• **Activity**: Only one stretch of the records below should be repeated. It starts with the line containing "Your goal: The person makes" and goes on through the line containing "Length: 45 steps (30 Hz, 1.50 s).", exactly as written.

• **Material supplied**:
------------

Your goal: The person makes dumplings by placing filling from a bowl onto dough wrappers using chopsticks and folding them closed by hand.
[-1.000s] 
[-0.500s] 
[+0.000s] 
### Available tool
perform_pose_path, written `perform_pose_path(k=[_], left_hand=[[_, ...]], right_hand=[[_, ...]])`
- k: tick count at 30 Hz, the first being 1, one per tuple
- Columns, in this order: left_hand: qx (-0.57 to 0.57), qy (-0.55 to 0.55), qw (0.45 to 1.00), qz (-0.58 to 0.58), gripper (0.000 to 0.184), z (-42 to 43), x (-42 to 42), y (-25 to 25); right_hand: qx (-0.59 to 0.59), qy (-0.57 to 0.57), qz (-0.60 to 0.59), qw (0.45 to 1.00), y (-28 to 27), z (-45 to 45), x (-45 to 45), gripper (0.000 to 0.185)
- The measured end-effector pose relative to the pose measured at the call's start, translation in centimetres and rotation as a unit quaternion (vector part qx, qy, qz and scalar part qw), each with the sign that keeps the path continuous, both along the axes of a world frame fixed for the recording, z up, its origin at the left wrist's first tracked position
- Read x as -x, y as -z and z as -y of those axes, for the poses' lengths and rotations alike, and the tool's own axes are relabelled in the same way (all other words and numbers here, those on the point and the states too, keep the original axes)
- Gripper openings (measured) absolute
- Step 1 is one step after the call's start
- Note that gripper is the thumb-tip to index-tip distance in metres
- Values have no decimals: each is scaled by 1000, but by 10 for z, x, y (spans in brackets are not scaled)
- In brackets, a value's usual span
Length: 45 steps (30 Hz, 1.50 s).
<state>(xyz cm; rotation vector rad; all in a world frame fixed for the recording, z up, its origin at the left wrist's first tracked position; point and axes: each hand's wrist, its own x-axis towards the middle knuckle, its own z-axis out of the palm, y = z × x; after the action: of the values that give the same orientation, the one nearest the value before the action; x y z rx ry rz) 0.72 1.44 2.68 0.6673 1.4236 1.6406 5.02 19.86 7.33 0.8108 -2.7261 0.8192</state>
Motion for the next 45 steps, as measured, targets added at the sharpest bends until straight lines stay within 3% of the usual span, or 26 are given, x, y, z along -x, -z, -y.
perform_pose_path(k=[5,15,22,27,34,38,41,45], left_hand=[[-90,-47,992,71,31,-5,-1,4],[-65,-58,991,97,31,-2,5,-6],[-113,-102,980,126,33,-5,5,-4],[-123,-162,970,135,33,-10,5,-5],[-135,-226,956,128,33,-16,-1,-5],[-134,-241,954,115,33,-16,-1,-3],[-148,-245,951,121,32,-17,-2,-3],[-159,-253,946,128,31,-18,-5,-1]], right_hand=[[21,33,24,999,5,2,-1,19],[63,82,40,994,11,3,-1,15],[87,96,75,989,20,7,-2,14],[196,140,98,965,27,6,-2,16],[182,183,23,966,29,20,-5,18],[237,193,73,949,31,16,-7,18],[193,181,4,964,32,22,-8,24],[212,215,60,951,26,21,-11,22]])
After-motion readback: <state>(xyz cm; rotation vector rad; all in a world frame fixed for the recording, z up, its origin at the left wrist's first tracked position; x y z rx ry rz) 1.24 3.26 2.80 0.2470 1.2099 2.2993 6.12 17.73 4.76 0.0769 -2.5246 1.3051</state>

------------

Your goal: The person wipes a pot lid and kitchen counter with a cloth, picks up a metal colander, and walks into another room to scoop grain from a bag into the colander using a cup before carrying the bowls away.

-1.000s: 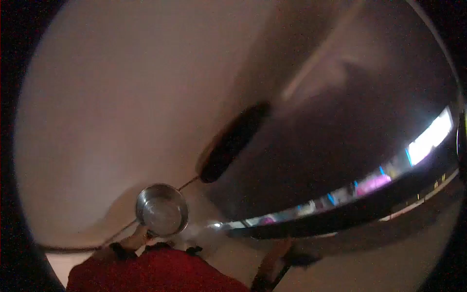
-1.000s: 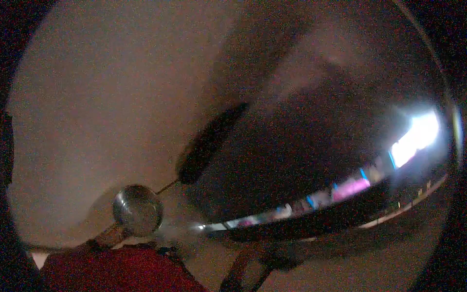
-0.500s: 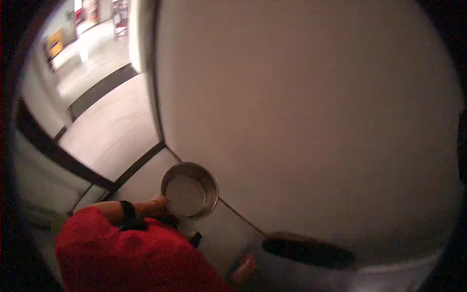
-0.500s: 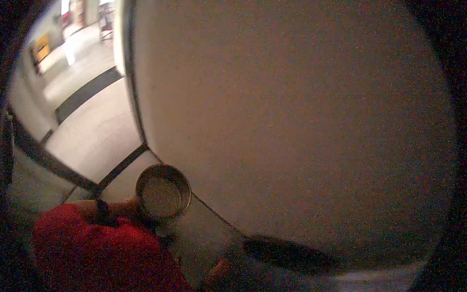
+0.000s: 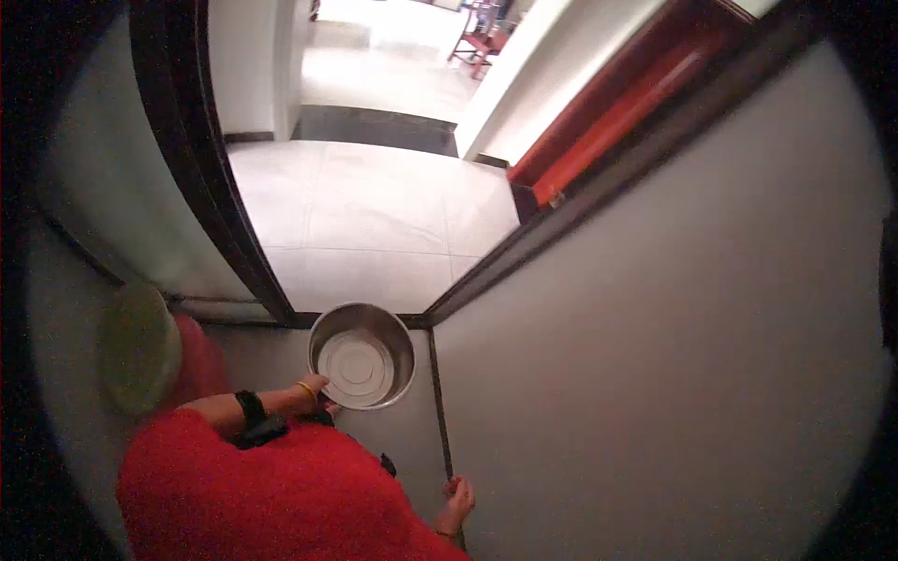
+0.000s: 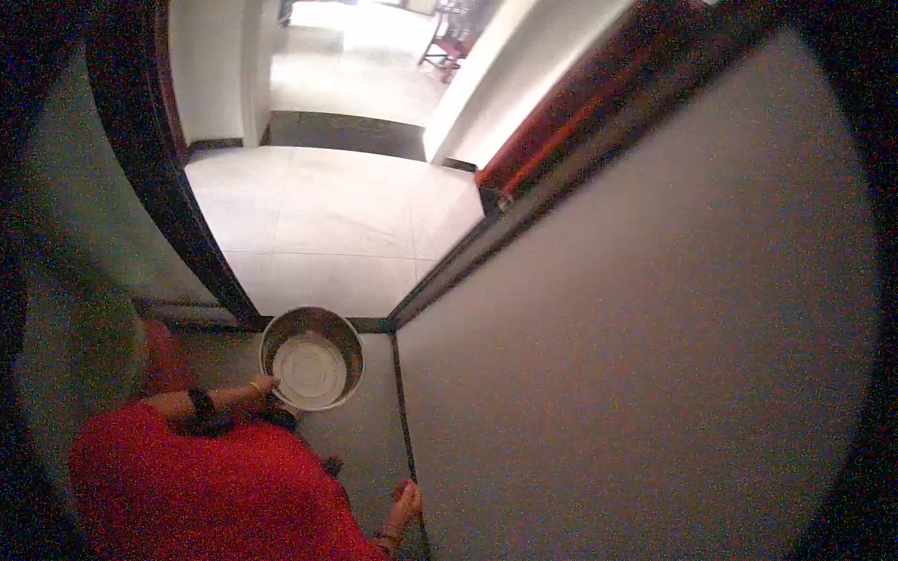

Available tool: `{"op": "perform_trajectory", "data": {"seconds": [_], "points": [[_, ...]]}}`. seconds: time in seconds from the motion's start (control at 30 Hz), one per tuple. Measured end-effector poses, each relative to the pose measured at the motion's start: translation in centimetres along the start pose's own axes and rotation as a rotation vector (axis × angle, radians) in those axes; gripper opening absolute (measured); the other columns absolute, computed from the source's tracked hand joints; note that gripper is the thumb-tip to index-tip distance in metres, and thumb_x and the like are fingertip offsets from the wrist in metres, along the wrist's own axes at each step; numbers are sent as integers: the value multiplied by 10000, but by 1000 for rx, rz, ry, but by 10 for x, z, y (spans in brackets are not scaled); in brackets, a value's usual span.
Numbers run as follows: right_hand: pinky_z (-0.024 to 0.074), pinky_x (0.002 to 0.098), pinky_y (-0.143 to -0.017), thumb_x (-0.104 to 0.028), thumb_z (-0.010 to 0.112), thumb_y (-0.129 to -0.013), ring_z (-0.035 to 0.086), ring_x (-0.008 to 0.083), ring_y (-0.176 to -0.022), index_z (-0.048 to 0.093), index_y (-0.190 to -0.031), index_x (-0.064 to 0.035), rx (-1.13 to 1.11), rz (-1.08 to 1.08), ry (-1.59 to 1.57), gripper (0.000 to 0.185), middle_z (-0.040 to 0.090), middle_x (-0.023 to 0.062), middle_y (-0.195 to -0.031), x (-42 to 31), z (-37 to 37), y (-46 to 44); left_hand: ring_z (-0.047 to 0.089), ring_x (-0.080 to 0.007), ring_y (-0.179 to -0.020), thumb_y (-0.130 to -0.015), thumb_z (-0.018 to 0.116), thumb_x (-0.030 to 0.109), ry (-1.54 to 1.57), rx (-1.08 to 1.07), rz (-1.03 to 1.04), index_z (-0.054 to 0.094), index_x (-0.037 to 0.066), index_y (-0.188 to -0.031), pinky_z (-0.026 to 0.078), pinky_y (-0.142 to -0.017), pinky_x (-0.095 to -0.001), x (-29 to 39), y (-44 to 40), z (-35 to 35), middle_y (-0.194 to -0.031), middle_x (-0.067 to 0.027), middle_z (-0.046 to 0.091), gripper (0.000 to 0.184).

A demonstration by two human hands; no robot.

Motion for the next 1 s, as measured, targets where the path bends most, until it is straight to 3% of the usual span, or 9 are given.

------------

• **Answer to this exercise**:
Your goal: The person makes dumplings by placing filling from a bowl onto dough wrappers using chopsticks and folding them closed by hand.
[-1.000s] 
[-0.500s] 
[+0.000s] 
### Available tool
perform_pose_path, written `perform_pose_path(k=[_], left_hand=[[_, ...]], right_hand=[[_, ...]])`
- k: tick count at 30 Hz, the first being 1, one per tuple
- Columns, in this order: left_hand: qx (-0.57 to 0.57), qy (-0.55 to 0.55), qw (0.45 to 1.00), qz (-0.58 to 0.58), gripper (0.000 to 0.184), z (-42 to 43), x (-42 to 42), y (-25 to 25); right_hand: qx (-0.59 to 0.59), qy (-0.57 to 0.57), qz (-0.60 to 0.59), qw (0.45 to 1.00), y (-28 to 27), z (-45 to 45), x (-45 to 45), gripper (0.000 to 0.185)
- The measured end-effector pose relative to the pose measured at the call's start, translation in centimetres and rotation as a unit quaternion (vector part qx, qy, qz and scalar part qw), each with the sign that keeps the path continuous, both along the axes of a world frame fixed for the recording, z up, its origin at the left wrist's first tracked position
- Read x as -x, y as -z and z as -y of those axes, for the poses' lengths and rotations alike, and the tool's own axes are relabelled in the same way (all other words and numbers here, those on the point and the states too, keep the original axes)
- Gripper openings (measured) absolute
- Step 1 is one step after the call's start
- Note that gripper is the thumb-tip to index-tip distance in metres
- Values have no decimals: each is scaled by 1000, but by 10 for z, x, y (spans in brackets are not scaled)
- In brackets, a value's usual span
Length: 45 steps (30 Hz, 1.50 s).

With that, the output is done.